Enhanced visual acquisition
This application is an aid for the flight crews to enhance their visual acquisition capability, particularly with respect to “see and avoid” procedures as they apply to VFR/VFR and IFR/VFR operations in airspace classes D, E and G. Indeed, we have reached the limits of the conventional “see and avoid” principle because of the increasing speed of aircraft, the poor external visibility in modern cockpits and pilots’ workload in some phases of flight.
Enhanced successive visual approaches
This application is an aid for the flight crews to perform successive visual approaches when they are responsible for maintaining visual separation from the aircraft they are following. The objectives are to perform successive visual approach procedures on a more regular basis to enhance the runway throughput, and to conduct safer operations.

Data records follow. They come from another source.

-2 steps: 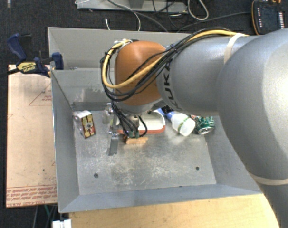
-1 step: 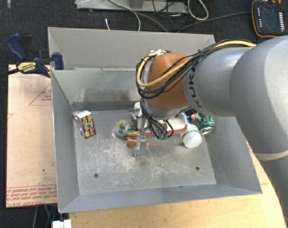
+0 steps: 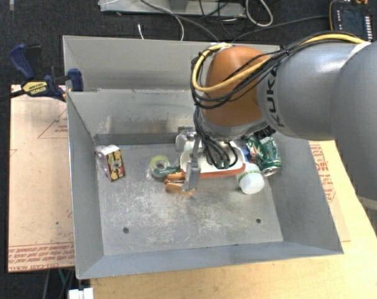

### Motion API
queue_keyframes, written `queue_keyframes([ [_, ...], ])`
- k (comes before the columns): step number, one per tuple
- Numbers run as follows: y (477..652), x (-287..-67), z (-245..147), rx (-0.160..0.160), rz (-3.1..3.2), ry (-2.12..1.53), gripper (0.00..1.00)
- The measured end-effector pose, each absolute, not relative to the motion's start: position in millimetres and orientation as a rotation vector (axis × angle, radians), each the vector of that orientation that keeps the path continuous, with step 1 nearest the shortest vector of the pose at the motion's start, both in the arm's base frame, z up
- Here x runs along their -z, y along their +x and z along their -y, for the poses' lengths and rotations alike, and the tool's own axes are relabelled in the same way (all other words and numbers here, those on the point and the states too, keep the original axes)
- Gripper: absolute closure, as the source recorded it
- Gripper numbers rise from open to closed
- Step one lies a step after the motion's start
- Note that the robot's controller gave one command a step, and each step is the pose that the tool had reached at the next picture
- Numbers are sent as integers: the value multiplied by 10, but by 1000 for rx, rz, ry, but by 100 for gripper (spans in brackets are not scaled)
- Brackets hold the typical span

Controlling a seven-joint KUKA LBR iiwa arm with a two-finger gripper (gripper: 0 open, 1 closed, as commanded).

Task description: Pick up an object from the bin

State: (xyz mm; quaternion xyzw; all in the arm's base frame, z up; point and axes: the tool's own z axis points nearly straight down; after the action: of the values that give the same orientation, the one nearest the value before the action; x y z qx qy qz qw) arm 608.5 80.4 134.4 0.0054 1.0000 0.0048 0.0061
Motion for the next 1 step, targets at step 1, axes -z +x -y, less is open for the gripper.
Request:
queue_keyframes([
  [1, 6030, -994, -625, -8, -3146, -9, 0],
])
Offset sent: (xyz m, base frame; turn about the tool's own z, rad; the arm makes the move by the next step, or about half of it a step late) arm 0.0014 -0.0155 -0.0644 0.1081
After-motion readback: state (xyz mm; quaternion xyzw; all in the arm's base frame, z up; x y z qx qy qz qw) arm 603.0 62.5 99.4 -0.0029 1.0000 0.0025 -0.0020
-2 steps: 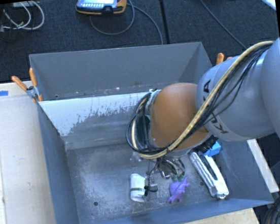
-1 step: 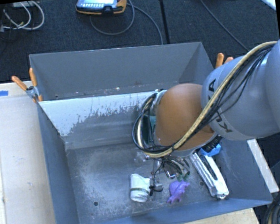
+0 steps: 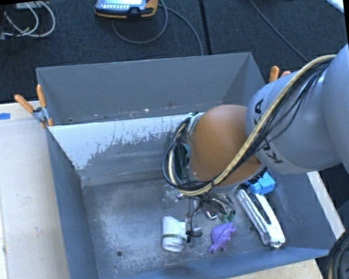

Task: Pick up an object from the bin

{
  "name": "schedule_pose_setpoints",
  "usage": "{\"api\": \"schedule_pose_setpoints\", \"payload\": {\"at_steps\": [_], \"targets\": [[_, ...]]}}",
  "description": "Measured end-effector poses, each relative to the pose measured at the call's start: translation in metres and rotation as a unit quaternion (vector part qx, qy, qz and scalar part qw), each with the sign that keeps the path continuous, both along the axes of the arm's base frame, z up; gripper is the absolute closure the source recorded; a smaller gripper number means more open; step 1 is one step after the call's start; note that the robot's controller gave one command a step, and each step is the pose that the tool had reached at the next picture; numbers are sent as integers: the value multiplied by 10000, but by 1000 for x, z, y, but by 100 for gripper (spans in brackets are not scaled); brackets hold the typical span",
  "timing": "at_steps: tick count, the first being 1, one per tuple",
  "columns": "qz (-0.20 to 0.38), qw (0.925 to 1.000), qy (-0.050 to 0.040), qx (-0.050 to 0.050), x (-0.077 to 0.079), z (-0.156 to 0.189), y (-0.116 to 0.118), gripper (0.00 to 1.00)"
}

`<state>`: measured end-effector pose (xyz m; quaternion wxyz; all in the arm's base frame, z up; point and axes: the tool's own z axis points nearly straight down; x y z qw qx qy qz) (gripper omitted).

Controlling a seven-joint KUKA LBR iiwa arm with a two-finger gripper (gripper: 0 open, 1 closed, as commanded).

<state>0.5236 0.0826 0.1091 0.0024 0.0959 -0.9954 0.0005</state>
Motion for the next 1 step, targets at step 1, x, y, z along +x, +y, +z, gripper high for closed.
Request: {"api": "schedule_pose_setpoints", "payload": {"at_steps": [1], "targets": [[534,9986,19,11,5,-40,-5,100]]}}
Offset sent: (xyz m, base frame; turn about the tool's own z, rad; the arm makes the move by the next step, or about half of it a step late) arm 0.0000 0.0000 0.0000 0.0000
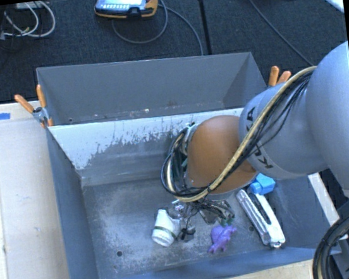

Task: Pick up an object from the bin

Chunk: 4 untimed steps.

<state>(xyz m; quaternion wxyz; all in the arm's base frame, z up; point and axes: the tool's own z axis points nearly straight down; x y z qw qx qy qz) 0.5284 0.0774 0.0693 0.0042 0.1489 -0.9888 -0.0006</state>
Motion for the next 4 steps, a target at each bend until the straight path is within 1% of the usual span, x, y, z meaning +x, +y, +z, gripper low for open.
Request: {"api": "schedule_pose_setpoints", "payload": {"at_steps": [1,2,3,4], "targets": [[-3,10000,0,1,0,0,0,100],[1434,9897,15,16,-25,24,6,100],[1428,9898,16,16,-25,24,6,100],[1586,9873,41,21,-28,70,5,100]]}}
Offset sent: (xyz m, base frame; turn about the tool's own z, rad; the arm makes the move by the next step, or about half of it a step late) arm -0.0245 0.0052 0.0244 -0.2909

Airborne spacing and separation applications
Enhanced sequencing and merging operations
The objective is to redistribute tasks between the controllers and the flight crews related to sequencing (e.g. in-trail following) and merging of traffic. The controllers will be provided with new procedures that would enable a flight crew to establish and maintain a given time or distance from a designated aircraft. The flight crews will perform these new tasks using an advanced human-machine interface. The expected benefits are enhanced controller task management, and a more consistent adherence to required spacing values.
In-trail procedure in oceanic airspace
The in-trail procedure in non-radar oceanic airspace would allow in-trail ADS-B equipped aircraft, which may not be longitudinally separated from each other by the existing distance-based separation minimum, to climb or descend through each other’s flight levels. The objective is to improve the utilization of oceanic airspace by facilitating a higher rate of flight level changes than is currently provided, yielding better flight efficiency (e.g. fuel savings, avoiding turbulent flight levels).

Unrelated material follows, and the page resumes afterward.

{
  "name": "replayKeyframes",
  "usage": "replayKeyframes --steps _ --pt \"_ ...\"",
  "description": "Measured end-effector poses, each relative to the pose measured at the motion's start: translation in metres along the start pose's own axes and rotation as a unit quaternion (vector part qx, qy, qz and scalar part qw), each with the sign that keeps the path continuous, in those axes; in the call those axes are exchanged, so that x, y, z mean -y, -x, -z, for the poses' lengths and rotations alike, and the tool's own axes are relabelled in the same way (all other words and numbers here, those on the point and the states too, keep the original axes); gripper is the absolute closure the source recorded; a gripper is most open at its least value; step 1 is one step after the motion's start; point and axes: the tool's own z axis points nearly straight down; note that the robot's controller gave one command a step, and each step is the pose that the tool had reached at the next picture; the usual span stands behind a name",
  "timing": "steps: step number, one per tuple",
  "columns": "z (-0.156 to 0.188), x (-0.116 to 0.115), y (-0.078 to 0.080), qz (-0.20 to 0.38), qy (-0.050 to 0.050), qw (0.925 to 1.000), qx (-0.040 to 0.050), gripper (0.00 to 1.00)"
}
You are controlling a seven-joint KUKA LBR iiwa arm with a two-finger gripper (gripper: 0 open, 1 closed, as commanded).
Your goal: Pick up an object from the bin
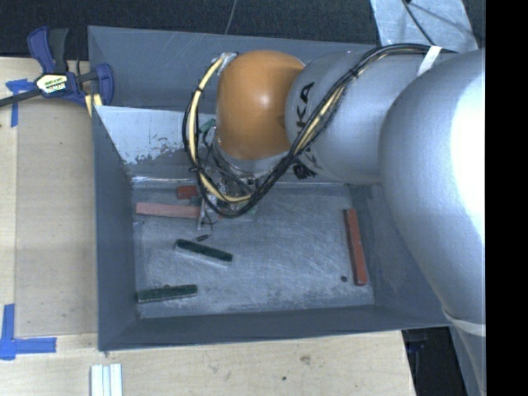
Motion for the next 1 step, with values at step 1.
replayKeyframes --steps 1 --pt "0.0696 -0.0060 -0.0058 0.004 0.000 1.0000 0.0019 1.00"
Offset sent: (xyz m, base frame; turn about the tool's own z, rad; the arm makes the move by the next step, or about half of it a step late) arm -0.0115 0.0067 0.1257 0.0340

Enhanced crossing and passing operations
The objective is to redistribute tasks between the controllers and the flight crews related to crossing and passing designated traffic. The controllers will be provided with new procedures that would enable a flight crew to manoeuver, based on controller instructions, so as to achieve a given separation value from a designated aircraft. The flight crews will perform these new tasks using an advanced human-machine interface. The main expected benefit is increased controller availability through the redistribution of tasks.

Description of ADS-B and its environment
The operational environments in which ADS-B will be used may include any of the following characteristics:
a) varying infrastructure capabilities, ranging from the lack of any surveillance means up to the co-existence of ADS-B with different types of conventional data sources such as primary and secondary surveillance radars. It is expected that a variety of other technologies such as ADS-C and CPDLC will play a complementary role in the provision of ATC service;
b) mixed aircraft equipage levels, at least in the transition period;
c) varying airspace types (e.g. different traffic density levels);
d) varying flight phases, e.g. airport surface, TMA, en-route, non-continental, continental; and
e) varying types of application/services in different environments.